Previously, we discussed some core areas where financial professionals need to think about their own compliance, including compliance with the law and professional obligations. What exactly will happen though, to people and organisations that are in serious breach of their obligations?
Recent cases suggest that regulatory agencies and the courts will deal severely with serious non-compliance. For example, in March the Federal Court agreed that Tabcorp would be required to pay a $45 million civil penalty for breaches of anti-money laundering and counter-terrorism financing laws. Referring to this case, the CEO of the Australian Transaction Reports and Analysis Centre (AUSTRAC), Paul Jevtovic commented:
“There was a serious failure in the corporate governance and the size of the penalty reflects a significant and extensive non-compliance”.
A take-home message, perhaps, is that Government regulators and the courts will crack down on not just explicitly ‘criminal’ conduct, but also less-reprehensible conduct such as not having proper systems in place. Rather than pursuing criminal proceedings in these cases it is common for the regulator to pursue a ‘civil penalty’ where an organisation or individual can be liable for wrongdoing even if their behaviour has not reached a ‘criminal’ level.
This toughened approach has been backed by a recent Senate Economic References Committee report (also released in March) concerning ‘penalties for white-collar crime and corporate and financial misconduct in Australia’. Below we set out three changes to the civil penalty regime that have been recommended by the Senate Committee. It remains to be seen if these will be adopted by the Government.
1) The Australian Securities & Investments Commission (ASIC) may be able to issue more infringement notices
If an organisation breaches market integrity rules or continuous disclosure obligations, they can be issued an infringement notice. This is a kind of ‘speeding ticket’ for low to-medium level non-compliance that requires the payment of a fine. If not complied with ASIC can then begin court proceedings. Infringement Notices are not currently an option for dealing with breaches of the financial services and managed investments provisions of the Corporations Act 2001. The Committee recommended that the Government extend the applicability of infringement notices into these areas.
2) The size of civil penalties may increase
The Tabcorp case demonstrates in some cases (such as breaching anti-money laundering laws), civil penalties can be sizable and therefore act as an effective deterrent. However, the maximum civil penalty for breaches of the Corporations Act 2001, which provides the general regulatory environment for corporations, is only $1 million.

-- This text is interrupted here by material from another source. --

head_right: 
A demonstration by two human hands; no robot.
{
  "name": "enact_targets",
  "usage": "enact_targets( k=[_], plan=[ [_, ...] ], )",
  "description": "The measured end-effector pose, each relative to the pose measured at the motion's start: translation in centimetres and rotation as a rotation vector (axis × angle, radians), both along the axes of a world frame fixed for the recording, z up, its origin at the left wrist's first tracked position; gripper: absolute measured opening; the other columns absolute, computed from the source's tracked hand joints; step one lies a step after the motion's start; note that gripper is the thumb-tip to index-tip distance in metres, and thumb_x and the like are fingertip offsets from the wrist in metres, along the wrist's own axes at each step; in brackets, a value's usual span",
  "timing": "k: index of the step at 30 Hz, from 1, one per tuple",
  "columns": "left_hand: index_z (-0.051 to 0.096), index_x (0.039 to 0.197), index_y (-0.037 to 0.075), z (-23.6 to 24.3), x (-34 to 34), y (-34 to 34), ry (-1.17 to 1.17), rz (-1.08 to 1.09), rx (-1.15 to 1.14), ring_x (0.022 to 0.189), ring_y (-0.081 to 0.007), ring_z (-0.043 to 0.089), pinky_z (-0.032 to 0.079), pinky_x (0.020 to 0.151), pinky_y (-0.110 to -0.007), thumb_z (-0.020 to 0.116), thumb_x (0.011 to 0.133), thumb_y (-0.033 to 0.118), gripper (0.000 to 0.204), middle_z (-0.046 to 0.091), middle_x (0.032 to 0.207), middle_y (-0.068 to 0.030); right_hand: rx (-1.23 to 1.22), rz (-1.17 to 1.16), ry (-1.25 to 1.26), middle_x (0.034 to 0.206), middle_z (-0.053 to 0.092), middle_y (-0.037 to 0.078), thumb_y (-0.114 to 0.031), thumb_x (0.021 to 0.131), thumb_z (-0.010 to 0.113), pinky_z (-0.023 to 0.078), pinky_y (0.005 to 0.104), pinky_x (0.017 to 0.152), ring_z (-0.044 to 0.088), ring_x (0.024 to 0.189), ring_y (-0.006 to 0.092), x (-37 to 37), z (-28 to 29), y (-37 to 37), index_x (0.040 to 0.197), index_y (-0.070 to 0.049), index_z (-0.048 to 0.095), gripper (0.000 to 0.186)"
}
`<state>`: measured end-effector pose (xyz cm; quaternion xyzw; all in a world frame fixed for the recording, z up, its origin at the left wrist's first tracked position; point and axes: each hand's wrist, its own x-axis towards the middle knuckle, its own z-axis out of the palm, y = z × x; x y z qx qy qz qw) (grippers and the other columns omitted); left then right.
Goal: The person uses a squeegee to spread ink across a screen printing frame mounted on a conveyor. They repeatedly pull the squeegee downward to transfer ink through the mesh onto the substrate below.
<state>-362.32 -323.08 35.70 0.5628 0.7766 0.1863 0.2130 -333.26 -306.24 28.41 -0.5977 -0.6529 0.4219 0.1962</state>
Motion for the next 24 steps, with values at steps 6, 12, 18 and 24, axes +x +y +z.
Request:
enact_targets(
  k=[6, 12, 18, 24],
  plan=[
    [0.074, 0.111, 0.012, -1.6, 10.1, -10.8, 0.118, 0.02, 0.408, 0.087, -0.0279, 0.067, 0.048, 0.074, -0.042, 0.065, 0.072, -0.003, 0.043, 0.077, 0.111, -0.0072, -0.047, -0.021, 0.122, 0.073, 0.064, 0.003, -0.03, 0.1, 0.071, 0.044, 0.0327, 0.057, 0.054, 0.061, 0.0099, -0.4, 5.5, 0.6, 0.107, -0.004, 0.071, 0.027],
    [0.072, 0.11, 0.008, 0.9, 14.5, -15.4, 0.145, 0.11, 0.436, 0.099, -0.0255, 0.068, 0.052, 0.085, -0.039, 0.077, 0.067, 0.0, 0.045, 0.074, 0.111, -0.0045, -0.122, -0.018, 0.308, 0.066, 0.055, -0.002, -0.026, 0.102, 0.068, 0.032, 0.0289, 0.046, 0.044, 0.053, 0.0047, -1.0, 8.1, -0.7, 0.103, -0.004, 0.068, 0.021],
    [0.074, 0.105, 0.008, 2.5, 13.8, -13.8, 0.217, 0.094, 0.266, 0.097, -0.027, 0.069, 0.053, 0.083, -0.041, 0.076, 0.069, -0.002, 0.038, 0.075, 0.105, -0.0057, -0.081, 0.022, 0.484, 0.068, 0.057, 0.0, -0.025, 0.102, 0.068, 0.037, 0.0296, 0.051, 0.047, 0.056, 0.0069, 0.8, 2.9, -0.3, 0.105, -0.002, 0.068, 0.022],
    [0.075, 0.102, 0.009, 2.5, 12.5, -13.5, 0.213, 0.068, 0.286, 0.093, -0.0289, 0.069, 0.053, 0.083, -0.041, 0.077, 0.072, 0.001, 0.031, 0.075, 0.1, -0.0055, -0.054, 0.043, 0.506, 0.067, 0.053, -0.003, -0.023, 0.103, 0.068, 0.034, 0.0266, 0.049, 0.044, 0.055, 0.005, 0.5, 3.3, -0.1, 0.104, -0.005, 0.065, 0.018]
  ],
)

The Senate committee has recommended increasing this (though not by any specific amount) in order to deter those who might be willing to ‘wear the cost’ of such a penalty.
3) ASIC may be given ‘disgorgement’ powers in relation to non-criminal proceedings
Under current law, if an individual or organisation financially benefits from a crime, and is convicted of that crime, that benefit can be taken off them via a process under the Proceeds of Crime Act 2002. But there is no equivalent power for an individual or organisation that has profited from wrongdoing, but been subject to a civil penalty. The Committee recommended that the Government introduce ‘disgorgement’ powers for ASIC, allowing them to recover ill-gotten gains in such cases.